- EXERCISE OBJECTIVE -
Whenever a line contains the string "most", copy it out of the entries.

Records contained in a dataset:
·····

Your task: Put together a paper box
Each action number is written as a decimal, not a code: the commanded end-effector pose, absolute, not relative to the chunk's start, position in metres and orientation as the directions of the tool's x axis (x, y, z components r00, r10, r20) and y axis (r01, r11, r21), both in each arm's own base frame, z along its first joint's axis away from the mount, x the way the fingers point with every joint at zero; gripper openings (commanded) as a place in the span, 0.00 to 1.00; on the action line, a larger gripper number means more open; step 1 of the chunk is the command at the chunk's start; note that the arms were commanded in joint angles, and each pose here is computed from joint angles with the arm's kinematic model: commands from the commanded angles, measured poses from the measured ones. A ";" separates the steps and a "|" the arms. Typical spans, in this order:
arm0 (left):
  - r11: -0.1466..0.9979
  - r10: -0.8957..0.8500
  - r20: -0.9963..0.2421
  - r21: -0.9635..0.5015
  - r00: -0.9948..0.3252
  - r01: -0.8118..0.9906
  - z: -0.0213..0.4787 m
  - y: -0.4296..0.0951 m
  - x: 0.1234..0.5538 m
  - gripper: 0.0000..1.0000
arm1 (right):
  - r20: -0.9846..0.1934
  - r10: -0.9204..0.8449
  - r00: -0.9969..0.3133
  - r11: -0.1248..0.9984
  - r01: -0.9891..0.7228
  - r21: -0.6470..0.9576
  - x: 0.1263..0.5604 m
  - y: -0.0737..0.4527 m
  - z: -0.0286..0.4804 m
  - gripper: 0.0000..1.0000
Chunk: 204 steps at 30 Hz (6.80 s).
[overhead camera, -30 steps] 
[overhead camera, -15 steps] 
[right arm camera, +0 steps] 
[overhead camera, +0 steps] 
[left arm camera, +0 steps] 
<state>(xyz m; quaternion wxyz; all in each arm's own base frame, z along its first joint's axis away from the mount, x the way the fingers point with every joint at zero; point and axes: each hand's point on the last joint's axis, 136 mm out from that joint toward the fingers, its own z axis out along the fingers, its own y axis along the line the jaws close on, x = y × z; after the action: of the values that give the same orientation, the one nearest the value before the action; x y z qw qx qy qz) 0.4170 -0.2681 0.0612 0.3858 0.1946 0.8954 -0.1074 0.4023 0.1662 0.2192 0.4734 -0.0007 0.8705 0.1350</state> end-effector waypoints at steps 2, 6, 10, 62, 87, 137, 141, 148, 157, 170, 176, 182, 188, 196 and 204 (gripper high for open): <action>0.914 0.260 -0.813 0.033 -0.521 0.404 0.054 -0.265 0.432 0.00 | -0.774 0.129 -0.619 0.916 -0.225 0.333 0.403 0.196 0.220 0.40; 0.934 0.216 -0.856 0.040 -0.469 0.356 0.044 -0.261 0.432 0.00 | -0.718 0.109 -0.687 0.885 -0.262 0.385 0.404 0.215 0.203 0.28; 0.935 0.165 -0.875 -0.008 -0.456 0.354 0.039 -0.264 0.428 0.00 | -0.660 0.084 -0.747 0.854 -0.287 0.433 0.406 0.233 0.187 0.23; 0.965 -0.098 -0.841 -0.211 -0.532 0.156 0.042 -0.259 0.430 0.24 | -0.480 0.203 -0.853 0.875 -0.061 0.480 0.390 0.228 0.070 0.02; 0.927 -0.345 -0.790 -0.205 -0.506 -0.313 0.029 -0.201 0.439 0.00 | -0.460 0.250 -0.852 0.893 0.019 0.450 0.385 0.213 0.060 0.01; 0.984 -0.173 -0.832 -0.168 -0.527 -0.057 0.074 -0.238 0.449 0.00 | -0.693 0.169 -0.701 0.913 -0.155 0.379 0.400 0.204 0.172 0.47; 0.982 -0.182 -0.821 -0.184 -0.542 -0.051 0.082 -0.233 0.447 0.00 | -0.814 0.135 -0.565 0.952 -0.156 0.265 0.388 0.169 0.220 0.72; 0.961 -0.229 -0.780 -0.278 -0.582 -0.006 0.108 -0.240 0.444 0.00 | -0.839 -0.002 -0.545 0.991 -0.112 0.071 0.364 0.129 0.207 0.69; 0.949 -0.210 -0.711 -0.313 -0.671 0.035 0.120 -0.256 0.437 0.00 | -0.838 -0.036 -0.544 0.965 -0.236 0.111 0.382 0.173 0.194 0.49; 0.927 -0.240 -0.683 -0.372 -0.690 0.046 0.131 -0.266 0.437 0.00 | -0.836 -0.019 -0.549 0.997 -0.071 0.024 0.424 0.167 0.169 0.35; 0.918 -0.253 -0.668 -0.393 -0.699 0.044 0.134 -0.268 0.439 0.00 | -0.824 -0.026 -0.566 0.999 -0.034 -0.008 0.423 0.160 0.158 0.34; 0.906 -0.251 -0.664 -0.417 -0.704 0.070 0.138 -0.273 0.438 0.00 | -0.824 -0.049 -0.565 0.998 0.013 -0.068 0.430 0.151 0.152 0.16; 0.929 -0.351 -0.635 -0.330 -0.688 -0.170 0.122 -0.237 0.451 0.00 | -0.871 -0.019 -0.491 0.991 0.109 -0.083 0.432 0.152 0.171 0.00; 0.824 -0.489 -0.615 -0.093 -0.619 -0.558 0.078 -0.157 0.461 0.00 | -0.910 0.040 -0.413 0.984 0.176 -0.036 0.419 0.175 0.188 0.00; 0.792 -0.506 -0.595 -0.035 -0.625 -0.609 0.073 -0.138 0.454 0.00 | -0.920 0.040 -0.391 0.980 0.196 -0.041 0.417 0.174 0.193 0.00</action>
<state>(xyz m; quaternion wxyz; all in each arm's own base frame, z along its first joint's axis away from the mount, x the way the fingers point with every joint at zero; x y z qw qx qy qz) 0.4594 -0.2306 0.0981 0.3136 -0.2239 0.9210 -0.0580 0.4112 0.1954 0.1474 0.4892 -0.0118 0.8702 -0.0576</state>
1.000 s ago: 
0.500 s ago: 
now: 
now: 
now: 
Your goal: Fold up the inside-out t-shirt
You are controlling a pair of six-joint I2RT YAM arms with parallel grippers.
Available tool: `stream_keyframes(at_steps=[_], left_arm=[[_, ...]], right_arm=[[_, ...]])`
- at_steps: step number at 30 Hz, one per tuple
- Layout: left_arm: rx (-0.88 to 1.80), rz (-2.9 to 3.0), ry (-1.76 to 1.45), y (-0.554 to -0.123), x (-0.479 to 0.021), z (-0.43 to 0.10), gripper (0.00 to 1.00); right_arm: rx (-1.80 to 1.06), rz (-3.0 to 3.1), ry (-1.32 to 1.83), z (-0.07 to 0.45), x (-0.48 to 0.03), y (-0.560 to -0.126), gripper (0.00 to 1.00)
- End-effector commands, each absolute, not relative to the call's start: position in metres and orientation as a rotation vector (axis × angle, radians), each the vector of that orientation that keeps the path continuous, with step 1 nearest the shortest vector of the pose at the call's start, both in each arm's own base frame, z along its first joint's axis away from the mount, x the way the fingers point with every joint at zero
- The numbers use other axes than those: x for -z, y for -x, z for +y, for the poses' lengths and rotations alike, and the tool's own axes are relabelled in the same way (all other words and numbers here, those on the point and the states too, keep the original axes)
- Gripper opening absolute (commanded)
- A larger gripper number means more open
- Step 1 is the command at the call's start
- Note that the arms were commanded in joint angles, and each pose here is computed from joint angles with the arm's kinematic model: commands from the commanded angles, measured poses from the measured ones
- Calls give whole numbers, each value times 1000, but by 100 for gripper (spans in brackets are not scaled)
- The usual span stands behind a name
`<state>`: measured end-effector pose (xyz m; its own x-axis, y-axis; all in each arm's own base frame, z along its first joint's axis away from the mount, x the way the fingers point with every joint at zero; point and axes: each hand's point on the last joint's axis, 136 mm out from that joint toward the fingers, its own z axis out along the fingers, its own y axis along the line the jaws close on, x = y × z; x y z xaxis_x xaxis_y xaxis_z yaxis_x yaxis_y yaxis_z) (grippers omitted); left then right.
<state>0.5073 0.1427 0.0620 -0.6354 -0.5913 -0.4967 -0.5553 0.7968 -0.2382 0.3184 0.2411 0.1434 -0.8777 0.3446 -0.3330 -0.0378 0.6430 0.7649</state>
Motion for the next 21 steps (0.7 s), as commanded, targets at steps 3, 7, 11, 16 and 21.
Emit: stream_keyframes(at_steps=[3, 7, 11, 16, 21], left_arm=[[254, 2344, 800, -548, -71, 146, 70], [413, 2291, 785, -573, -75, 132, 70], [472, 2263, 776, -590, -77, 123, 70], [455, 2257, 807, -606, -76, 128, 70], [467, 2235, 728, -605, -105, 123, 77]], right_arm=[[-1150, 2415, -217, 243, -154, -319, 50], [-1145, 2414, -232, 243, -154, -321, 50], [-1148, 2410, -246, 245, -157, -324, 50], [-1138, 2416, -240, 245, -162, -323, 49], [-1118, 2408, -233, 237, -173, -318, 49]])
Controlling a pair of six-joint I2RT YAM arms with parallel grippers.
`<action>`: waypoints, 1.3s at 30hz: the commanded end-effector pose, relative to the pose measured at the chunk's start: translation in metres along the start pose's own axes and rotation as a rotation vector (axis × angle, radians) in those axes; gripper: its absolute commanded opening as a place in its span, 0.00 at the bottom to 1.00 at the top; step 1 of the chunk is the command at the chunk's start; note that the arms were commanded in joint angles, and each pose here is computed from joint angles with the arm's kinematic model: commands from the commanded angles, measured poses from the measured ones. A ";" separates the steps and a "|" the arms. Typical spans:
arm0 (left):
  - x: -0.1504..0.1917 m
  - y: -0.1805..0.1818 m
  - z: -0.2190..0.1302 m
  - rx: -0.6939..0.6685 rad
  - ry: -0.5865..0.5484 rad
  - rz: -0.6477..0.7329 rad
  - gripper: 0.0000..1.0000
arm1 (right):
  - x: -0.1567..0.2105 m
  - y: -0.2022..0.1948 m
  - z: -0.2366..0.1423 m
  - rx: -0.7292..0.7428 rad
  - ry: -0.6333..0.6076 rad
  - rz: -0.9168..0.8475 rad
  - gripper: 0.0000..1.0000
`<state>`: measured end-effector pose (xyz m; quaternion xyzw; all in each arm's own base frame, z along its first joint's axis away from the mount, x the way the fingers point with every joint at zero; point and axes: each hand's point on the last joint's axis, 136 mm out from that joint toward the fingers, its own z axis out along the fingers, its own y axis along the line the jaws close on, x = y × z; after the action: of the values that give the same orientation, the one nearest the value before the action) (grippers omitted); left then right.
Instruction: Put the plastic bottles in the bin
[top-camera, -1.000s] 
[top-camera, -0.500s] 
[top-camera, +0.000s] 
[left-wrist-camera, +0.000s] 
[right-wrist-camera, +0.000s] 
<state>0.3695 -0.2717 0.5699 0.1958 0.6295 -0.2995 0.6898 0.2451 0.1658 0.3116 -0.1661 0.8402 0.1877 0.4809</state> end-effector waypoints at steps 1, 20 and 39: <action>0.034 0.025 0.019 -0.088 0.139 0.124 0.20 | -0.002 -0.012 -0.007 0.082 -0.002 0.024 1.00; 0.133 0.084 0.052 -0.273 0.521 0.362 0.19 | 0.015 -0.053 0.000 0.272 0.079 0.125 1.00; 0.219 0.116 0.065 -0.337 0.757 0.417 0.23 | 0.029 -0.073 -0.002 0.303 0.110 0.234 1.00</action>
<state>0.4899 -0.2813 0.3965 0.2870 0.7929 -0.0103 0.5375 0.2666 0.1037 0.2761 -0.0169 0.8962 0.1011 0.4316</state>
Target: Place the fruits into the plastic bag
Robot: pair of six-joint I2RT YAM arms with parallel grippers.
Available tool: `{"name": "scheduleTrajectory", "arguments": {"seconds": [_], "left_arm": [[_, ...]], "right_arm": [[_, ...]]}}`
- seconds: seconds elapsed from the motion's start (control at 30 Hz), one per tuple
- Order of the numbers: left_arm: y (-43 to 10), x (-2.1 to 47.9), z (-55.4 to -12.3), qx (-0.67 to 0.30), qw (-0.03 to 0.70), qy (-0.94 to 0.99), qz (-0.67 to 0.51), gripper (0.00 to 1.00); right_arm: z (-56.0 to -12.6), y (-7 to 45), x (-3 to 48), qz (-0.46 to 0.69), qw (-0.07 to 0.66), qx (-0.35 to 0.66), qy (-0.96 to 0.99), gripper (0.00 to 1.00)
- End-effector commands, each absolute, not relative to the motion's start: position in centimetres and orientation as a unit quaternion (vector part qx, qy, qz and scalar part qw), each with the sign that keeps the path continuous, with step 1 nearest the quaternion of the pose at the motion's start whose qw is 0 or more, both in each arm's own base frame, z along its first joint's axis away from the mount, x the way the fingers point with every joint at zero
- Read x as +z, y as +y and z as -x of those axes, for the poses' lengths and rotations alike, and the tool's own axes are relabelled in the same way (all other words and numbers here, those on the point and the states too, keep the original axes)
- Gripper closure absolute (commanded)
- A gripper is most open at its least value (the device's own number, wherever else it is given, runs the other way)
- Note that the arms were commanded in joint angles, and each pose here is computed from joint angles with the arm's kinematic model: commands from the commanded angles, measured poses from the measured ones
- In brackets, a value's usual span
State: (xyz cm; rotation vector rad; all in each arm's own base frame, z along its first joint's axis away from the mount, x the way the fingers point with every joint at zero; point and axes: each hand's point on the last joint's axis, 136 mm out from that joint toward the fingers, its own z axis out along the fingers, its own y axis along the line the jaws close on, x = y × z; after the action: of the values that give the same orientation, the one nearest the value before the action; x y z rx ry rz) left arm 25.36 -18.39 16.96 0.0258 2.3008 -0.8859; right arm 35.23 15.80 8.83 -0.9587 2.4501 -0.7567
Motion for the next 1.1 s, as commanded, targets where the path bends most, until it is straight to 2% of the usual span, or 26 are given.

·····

- WRITTEN ANSWER -
- A gripper is most open at its least value (the device's own number, wherever else it is given, runs the other way)
Motion for the next 1.1 s, as commanded, targets where the path bends most, until it is straight to 2% of the usual span, or 26 are given.

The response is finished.